# Done for 2009



## Doc Doom (Aug 28, 2008)

Here's a few pics of this year's effort. Finished it and took these pics just before the winds came and wiped out almost everything outside. Fortunately most was inside to prevent theft.


----------



## Scary Godmother (Oct 13, 2007)

Wow! That's one heck of a party you've got going on in your house! Looks great!


----------



## Doc Doom (Aug 28, 2008)

*Done for 2009 part 2*

Hope I'm not violating any rules in a two part post. Wanted to show a few pics of what the wind blew away.










































Everything on the roof was blown off, including the coffin.


----------



## Hallowennie315 (Sep 5, 2007)

I know what you mean. Where I live, it is always very windy so I have to take extra precaution when I put everything up. Hope the wind didn't do any damage...


----------



## morbidmike (Sep 11, 2009)

we had some 60 mph winds in mich luckly I had no damage a hat blew off my grave yard keeper but my neighbor brought it back


----------



## RoxyBlue (Oct 6, 2008)

Geez, do you have enough bedrooms for all those guests?


I gotta believe that traffic slows WAY down as it passes your house. What a lot of fun things you have!


----------



## Devils Chariot (May 23, 2007)

OMG your house is going to explode!!!


----------



## RoxyBlue (Oct 6, 2008)

I love that winged skellie creature! Tell me it survived getting blown down:crykin:

Were you able to salvage the props?


----------



## smileyface4u23 (Apr 1, 2008)

I really hope the props weren't too badly damaged and are salvageable!


----------



## Spooky1 (Aug 25, 2008)

Your house looked great before the wind storm. Hope you recovered everything and any damage can be repaired.


----------



## Doc Doom (Aug 28, 2008)

I repaired the coffin, nothing a little paint can't cover. Sadely, the winged skelly died a horrible death (again) being literally ripped to shreds. Both pirate cages also fell off the house, total losses.


----------



## Doc Doom (Aug 28, 2008)

RoxyBlue said:


> I gotta believe that traffic slows WAY down as it passes your house. What a lot of fun things you have!

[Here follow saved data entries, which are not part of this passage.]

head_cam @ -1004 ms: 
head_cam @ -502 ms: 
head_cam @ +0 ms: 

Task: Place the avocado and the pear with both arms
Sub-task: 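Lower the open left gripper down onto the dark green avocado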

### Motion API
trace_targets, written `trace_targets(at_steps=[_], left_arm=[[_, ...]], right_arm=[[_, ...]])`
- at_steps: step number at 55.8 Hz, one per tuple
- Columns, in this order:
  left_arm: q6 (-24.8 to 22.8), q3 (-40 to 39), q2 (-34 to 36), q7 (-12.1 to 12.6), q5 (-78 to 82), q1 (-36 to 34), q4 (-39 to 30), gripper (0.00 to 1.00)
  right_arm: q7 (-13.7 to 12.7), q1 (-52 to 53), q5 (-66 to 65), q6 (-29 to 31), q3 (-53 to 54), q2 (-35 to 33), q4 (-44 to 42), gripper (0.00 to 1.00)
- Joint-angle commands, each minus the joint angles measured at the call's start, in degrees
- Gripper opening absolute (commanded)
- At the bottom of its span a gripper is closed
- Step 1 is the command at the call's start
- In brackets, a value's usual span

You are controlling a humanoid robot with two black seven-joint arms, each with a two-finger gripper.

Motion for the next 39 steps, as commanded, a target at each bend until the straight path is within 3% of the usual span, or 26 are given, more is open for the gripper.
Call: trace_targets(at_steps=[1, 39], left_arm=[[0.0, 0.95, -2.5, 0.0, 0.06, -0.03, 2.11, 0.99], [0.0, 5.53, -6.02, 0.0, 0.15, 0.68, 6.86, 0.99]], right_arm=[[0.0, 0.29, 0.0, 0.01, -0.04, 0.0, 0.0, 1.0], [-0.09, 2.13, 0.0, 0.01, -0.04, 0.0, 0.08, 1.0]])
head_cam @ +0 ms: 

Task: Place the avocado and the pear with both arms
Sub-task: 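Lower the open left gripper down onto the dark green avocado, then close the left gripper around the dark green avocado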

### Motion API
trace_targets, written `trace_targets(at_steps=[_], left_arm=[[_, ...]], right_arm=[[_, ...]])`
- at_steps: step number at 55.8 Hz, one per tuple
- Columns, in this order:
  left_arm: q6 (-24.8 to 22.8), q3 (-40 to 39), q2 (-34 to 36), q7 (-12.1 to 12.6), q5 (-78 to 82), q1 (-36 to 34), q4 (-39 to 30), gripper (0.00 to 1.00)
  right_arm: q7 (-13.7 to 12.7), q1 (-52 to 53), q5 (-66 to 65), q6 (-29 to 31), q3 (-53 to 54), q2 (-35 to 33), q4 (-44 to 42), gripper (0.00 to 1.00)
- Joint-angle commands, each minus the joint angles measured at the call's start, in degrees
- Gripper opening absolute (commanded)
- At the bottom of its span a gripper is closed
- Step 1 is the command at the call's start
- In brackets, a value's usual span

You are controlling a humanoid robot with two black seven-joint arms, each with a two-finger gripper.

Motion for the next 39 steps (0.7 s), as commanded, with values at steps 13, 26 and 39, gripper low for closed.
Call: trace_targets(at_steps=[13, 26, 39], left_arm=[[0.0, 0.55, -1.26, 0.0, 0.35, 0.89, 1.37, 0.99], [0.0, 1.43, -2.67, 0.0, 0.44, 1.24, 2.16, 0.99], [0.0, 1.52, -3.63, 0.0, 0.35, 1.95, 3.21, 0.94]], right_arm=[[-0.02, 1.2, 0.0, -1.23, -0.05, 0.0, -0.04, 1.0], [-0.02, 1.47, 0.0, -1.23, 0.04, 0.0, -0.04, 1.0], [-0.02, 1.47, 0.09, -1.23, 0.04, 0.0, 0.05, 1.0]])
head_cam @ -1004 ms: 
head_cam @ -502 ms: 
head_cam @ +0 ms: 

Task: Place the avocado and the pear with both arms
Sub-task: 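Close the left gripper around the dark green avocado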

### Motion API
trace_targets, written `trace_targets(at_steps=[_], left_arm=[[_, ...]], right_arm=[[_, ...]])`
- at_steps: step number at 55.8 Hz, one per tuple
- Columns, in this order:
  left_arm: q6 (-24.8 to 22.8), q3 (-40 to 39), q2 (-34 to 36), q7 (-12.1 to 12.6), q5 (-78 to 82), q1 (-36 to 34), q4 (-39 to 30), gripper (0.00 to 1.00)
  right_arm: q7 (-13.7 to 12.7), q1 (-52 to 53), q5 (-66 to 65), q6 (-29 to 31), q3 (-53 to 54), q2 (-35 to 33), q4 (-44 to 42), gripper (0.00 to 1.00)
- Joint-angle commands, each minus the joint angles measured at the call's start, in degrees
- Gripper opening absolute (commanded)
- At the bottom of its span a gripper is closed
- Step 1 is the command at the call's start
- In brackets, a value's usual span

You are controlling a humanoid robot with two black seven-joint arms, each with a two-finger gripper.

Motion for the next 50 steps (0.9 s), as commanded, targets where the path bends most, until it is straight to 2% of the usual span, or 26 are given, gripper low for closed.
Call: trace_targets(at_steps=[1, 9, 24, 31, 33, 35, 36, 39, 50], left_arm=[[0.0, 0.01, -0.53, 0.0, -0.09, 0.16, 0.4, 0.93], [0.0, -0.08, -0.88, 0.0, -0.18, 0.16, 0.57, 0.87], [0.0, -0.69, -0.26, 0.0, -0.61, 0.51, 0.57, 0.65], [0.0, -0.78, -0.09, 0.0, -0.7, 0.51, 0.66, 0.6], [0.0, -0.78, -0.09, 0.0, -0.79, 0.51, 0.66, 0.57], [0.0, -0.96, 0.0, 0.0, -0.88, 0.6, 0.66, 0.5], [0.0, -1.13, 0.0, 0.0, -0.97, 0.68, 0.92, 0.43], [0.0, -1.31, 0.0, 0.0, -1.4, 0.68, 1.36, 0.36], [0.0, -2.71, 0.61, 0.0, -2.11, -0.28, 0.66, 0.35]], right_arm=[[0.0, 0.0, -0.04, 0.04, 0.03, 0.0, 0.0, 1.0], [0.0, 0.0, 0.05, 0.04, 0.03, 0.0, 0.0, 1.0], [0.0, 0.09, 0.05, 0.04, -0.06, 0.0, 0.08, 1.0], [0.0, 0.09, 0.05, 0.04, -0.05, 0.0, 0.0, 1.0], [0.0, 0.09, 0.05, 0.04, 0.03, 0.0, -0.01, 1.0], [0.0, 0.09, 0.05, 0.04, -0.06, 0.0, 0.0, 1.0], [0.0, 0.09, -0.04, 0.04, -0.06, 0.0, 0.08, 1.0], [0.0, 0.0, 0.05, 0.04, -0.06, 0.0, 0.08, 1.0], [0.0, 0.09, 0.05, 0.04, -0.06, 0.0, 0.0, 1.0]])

Its a lot of fun listening to traffic stop and hearing the commnets. People ring the bell all the time and ask if the can take pictures. Its really a lot of fun.


----------



## The Bloodshed Brothers (Jan 25, 2009)

wind dripped our banner,,,took our scarecrow right out of the ground. ripped some tombstones off the stakes...and toor down more plastic and wallpaper than we cared to fix...but we fixed it anyway

i feel ya man the wind blows haha


----------